In Keeling’s time, “you could play with a stick and dust on the ground,” a tin can or a magazine, she said.
Not that everything was hunky dory all the time, for everyone in the Valley of the 1930s.
“I’m sure (life) was (hard) for my parents, but as a typical kid … I wasn’t astute enough to pick up on it,” Keeling said. “I tend to be a half-full glass kind of person.”
And while some of her favorite phrases like “gee willikers” and “hoop-de-doo” and “egads” — which you will probably hear from her at the Colony Days celebration this weekend — have fallen out of style in recent generations, kindness, Keeling said, should not.
“I don’t think it’s not stylish to be courteous,” she said.
To illustrate her point, Keeling literally twisted my arm — she’s still got significant strength — and offered me an invisible gift.
“This is not kindness,” she said.
She released her grip and offered the invisible gift again.
“This is kindness.”
Past, present, future
Over the years Keeling has traveled to her parents’ homeland of Minnesota (though not the specific farm, she said), climbed to the top of the Washington Monument and the Statue of Liberty and experienced Niagara Falls. She spent two years at the University of Alaska-Fairbanks and a few more in Pennsylvania. She remembers her days of being a cheerleader for the Valley’s first football team in 1952, and remains a “sports fanatic” today, she said, though only one of her five children became an athlete.

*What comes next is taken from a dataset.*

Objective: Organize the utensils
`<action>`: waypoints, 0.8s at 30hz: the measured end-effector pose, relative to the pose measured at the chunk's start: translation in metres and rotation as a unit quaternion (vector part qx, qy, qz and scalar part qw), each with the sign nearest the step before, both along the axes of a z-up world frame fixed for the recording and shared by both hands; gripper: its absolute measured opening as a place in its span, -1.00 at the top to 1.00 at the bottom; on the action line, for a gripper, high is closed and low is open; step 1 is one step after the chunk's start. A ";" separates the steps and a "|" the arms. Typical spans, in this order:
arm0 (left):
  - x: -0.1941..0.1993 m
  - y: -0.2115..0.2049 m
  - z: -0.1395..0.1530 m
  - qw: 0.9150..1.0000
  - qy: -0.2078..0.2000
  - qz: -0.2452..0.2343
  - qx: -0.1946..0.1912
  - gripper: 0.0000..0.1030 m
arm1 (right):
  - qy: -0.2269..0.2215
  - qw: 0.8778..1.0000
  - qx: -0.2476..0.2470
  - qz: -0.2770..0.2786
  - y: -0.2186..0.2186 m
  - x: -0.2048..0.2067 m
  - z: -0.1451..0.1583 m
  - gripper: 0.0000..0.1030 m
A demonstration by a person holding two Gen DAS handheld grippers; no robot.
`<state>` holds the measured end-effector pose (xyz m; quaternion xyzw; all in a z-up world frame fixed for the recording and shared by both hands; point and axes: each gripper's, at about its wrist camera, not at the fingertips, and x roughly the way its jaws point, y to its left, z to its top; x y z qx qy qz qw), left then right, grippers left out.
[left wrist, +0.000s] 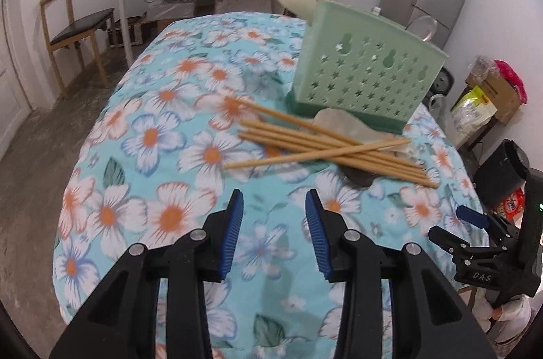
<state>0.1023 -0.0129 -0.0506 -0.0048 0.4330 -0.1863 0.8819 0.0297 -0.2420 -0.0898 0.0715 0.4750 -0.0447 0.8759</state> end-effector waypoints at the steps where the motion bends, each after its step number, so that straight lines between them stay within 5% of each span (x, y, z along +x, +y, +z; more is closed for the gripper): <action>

Keeling made more than one appearance in the 2008 documentary “Alaska Far Away” by Paul Hill and Joan Juster with historian Jim Fox, and has helped host numerous fundraisers and Colony-related events. She’s volunteered for city, borough and state elections, and in 2011 was named the Palmer Citizen of the Year. She no longer has a set volunteer schedule at the museum and gave up her position as the president of the Palmer Historical Society years ago, but it’s hard for her to imagine doing anything else, anywhere else.
“The soul of American lives on in its small towns,” Keeling said, quoting herself from a previous interview. “What better place to visit small-town America than Palmer, Alaska?”
But when tourists — related or unrelated to a Matanuska Colonist — come to visit Palmer and the Colony House, Keeling wants them to feel like they’re not just visiting a small town, but a hometown. Not a museum, but the home of a friend or relative between 1935 and 1945.
“We want you to feel like you’ve taken a step back in time,” she said. “Like someone lives here, they’re just not home right now.”